What you need to do: Omit all images, then repeat exactly the lines below from the one containing "Where would you say the steel" through the one containing "Q: Take a close", both ends included.

Listed records:
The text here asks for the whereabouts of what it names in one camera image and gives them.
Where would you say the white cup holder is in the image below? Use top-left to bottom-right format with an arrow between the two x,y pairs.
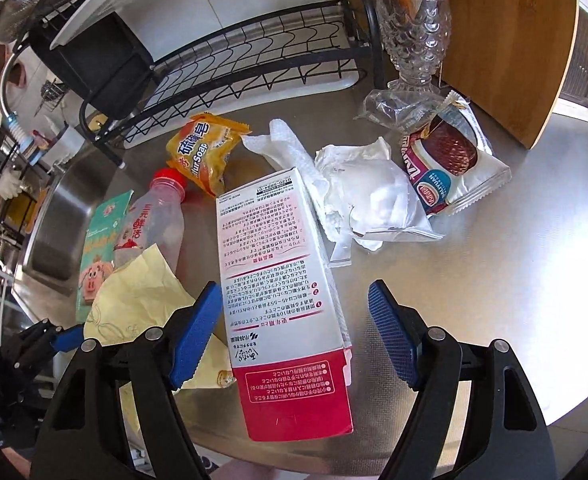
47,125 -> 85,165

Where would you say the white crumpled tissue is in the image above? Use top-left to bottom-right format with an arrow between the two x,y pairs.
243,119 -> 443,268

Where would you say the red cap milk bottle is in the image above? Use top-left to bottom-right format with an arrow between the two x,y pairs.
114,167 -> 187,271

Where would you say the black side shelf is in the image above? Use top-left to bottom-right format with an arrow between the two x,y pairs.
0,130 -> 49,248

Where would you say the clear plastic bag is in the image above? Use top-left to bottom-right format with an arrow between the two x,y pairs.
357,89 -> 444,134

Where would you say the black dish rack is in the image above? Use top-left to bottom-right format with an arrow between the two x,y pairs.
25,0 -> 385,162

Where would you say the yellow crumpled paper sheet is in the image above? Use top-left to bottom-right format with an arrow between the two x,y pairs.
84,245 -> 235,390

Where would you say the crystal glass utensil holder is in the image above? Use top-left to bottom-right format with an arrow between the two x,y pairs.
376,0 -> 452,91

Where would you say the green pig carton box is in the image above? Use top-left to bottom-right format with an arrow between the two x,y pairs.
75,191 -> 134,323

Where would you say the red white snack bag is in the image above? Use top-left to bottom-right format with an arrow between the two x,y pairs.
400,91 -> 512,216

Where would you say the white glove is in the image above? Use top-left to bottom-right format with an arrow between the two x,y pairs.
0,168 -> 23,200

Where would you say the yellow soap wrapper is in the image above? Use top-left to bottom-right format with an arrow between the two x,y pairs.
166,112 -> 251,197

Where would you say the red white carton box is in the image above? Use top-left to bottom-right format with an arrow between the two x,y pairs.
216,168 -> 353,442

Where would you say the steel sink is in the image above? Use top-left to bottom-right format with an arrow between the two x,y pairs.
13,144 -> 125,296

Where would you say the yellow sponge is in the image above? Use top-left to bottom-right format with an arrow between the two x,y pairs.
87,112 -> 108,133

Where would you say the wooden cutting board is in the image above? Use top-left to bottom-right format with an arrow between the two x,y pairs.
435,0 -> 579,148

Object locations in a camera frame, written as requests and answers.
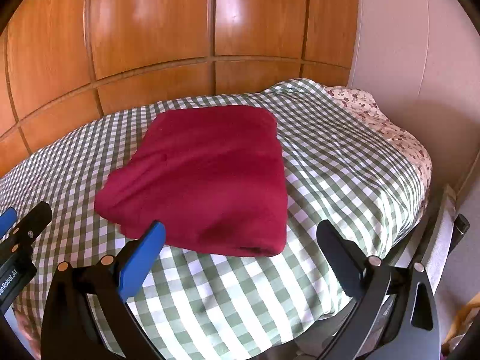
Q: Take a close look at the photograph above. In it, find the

...

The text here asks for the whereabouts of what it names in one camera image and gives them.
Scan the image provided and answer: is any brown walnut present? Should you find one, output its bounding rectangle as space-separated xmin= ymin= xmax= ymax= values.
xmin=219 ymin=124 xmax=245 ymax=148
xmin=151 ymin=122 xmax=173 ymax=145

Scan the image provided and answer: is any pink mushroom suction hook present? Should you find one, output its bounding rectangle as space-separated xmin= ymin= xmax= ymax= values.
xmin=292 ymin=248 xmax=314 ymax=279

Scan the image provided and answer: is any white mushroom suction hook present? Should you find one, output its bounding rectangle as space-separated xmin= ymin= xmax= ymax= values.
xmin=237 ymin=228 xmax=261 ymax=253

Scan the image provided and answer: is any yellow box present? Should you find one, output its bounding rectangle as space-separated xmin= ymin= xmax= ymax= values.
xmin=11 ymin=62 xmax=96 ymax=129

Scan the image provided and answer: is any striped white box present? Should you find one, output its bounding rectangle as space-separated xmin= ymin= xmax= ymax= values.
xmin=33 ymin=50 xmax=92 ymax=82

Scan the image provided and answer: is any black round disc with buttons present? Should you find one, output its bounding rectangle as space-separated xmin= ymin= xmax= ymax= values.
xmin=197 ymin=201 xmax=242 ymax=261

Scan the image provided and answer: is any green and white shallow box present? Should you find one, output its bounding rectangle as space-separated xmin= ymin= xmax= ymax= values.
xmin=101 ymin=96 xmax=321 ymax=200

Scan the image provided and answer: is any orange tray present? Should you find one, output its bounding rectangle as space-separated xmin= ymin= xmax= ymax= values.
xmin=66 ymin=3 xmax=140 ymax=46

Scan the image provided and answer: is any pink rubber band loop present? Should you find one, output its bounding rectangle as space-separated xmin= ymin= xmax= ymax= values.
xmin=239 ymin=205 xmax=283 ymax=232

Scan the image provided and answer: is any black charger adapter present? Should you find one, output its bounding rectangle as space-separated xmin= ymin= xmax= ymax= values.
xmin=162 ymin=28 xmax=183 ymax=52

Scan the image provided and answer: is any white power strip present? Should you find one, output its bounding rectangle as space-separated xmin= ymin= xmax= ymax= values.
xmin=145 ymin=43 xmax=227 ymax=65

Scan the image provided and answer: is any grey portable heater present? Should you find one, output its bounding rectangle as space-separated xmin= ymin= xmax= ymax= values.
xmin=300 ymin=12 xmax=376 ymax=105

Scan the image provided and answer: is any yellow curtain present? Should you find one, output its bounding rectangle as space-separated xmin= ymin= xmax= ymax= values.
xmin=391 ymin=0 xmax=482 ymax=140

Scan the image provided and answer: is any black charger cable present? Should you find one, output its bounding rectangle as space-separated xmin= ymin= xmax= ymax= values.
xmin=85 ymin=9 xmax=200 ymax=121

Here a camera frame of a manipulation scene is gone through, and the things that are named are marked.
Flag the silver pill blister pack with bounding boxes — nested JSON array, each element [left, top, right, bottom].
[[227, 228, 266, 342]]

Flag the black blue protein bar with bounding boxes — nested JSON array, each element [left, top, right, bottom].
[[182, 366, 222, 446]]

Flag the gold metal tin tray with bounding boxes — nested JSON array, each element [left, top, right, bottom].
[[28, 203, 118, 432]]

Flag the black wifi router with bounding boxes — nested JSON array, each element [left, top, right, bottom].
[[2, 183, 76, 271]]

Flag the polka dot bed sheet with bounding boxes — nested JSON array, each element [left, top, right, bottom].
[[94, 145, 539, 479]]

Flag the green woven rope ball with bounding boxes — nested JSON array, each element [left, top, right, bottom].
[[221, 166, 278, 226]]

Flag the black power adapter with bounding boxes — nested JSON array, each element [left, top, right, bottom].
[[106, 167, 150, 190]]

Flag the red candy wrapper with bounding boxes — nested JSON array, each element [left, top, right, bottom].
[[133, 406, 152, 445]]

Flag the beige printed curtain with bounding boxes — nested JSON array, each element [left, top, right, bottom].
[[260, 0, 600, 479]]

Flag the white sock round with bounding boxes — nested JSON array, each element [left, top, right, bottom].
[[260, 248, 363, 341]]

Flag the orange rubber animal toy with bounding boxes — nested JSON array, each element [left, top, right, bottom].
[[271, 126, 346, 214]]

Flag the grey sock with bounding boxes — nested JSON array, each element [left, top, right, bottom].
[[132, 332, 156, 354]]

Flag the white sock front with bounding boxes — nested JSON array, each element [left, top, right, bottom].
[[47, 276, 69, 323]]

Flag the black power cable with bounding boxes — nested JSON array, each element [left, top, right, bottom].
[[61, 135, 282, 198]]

Written answer:
Where would you say the steel sink is in the image above? Use top-left to bottom-right format with an arrow between the two x,y pairs.
13,144 -> 125,296

Where would you say the yellow sponge is in the image above? Use top-left to bottom-right format with an arrow between the two x,y pairs.
87,112 -> 108,133

Where would you say the wooden cutting board is in the image above? Use top-left to bottom-right format with an arrow between the two x,y pairs.
435,0 -> 579,148

Object locations in a camera frame, written as requests and answers.
Q: Take a close look at the photograph above. In it, find the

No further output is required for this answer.